Ever since those times ‘Red Tape’ has been a synonym for cumbersome bureaucracy.

[Verse 4]

prospered greatly and forgat his father Clare forgot the example of his respected father. This might conceivably be an echo from “The Ascension of Isaiah”, one of the Pseudepigraphs which the young Kipling might have encountered:

It came to pass after the death of Hezekiah that Manasseh reigned, who forgat his father’s precepts…

See The Internet Archive.

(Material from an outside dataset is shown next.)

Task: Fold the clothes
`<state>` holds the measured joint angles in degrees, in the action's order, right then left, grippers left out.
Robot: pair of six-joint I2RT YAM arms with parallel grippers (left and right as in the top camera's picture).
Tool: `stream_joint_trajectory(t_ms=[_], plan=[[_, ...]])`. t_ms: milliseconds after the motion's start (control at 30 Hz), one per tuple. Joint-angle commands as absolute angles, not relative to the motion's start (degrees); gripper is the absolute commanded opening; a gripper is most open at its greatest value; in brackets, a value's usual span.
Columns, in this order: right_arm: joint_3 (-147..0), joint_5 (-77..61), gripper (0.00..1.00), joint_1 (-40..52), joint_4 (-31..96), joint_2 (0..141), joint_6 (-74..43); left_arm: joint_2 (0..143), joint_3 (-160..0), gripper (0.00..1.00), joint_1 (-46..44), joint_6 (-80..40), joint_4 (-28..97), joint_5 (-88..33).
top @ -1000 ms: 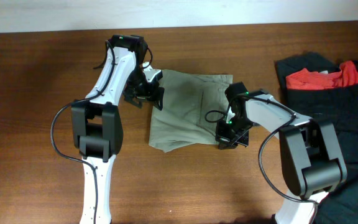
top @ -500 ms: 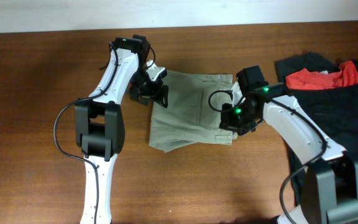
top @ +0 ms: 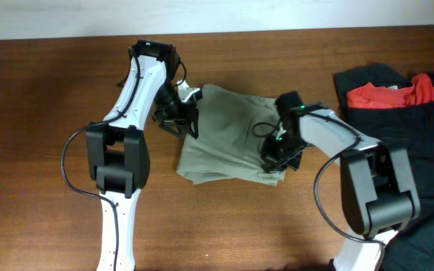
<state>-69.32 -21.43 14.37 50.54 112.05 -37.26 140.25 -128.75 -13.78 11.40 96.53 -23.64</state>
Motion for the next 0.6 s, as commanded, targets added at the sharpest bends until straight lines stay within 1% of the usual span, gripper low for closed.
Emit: stream_joint_trajectory(t_ms=[0,33,100,133,167,233,267,333,367,433,467,500,567], plan=[[-68.2,-20.3,0.11,19.1,50.8,113.2,-41.0,138.3,-125.9,0.46,-15.7,11.7,96.7,-24.2],[-68.2,-20.3,0.11,19.2,50.7,112.7,-40.9,138.3,-123.9,0.41,-16.8,11.7,96.5,-24.2],[-68.5,-20.3,0.11,18.3,50.3,111.0,-38.0,138.3,-120.3,0.36,-18.2,10.0,95.0,-21.6],[-69.0,-20.3,0.12,17.6,50.3,109.8,-35.9,138.3,-118.1,0.35,-18.7,7.0,93.5,-18.7],[-69.7,-20.3,0.12,16.5,50.4,107.8,-32.8,138.3,-115.7,0.31,-18.9,4.2,91.4,-15.8],[-70.3,-20.3,0.15,15.0,50.3,105.3,-30.5,138.3,-110.9,0.22,-19.0,0.6,85.2,-13.8],[-70.5,-20.3,0.16,13.7,50.1,103.6,-29.8,138.3,-107.9,0.17,-18.7,-0.5,80.2,-13.6],[-70.5,-20.3,0.16,12.3,48.7,103.0,-28.5,138.3,-103.3,0.12,-17.5,-2.1,69.0,-12.7],[-70.4,-20.3,0.16,11.9,47.4,103.3,-27.3,138.3,-102.4,0.10,-17.0,-4.4,65.9,-10.8],[-70.4,-20.3,0.15,12.2,44.0,104.6,-24.1,138.3,-102.1,0.10,-15.6,-6.7,59.5,-6.8],[-70.4,-20.6,0.16,12.5,43.0,105.8,-24.2,138.3,-102.5,0.11,-14.9,-6.7,56.1,-6.6],[-70.3,-20.6,0.15,12.8,42.8,106.7,-24.4,138.3,-103.4,0.11,-14.4,-6.7,54.4,-6.6],[-70.3,-20.8,0.15,13.5,42.8,108.8,-25.8,138.3,-106.3,0.17,-13.6,-6.6,53.8,-7.3]])
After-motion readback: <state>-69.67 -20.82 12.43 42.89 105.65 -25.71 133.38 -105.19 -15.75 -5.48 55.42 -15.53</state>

We are cautious about this reference, but Kipling certainly had an extensive knowledge of the Bible, Apocryphal or otherwise.

a rather Conceited prig A prig is a narrow-minded self-righteous didactic person, convinced of his own correctness. with a tendency to put others right.

facile the downward path Andrew Rutherford points out that this echoes Virgil’s Aeneid vi, 126: facilis descensus Averni – ‘easy is the downward path to the nether world.’

Kipling must have remembered the line from school. He might well have had to write it out many times as an ‘impot’, a punishment for misdeeds, like those of his readers who had enjoyed a Classical education

briniest rods rods soaked in salt water, for painful beatings.

[Verse 5]

He is a c-d He is a cad. A cad was no gentleman, lacking good manners and behaving badly to others. The word is occasionally still used, though it has lost some of the force it had in Victorian times, when good manners were particularly highly valued.

See “A Friend’s Friend” in Plain Tales from the Hills which describes the violent punishment meted out to a young man who had badly misbehaved himself at a ball.

the fiat went forth fiat is Latin for ‘let it be done’, meaning a decree or rule. Here it presumably implies that the order for Clare’s downward transfer was made.

[Verse 6]

Cast out … he sought the plains Clare was evidently transferred to a less prestigious and much more uncomfortable post down on the plains of India, sweltering hot in the summer-time.

as the punkah flickers o’er him punkahs were large swinging fans, formed of cloth stretched on a rectangular frame and suspended from the ceiling.

They were activated by the pullers (punkah wallahs) to agitate the air in rooms, to help sweating sahibs sleep on hot Indian nights, or indeed work during the day.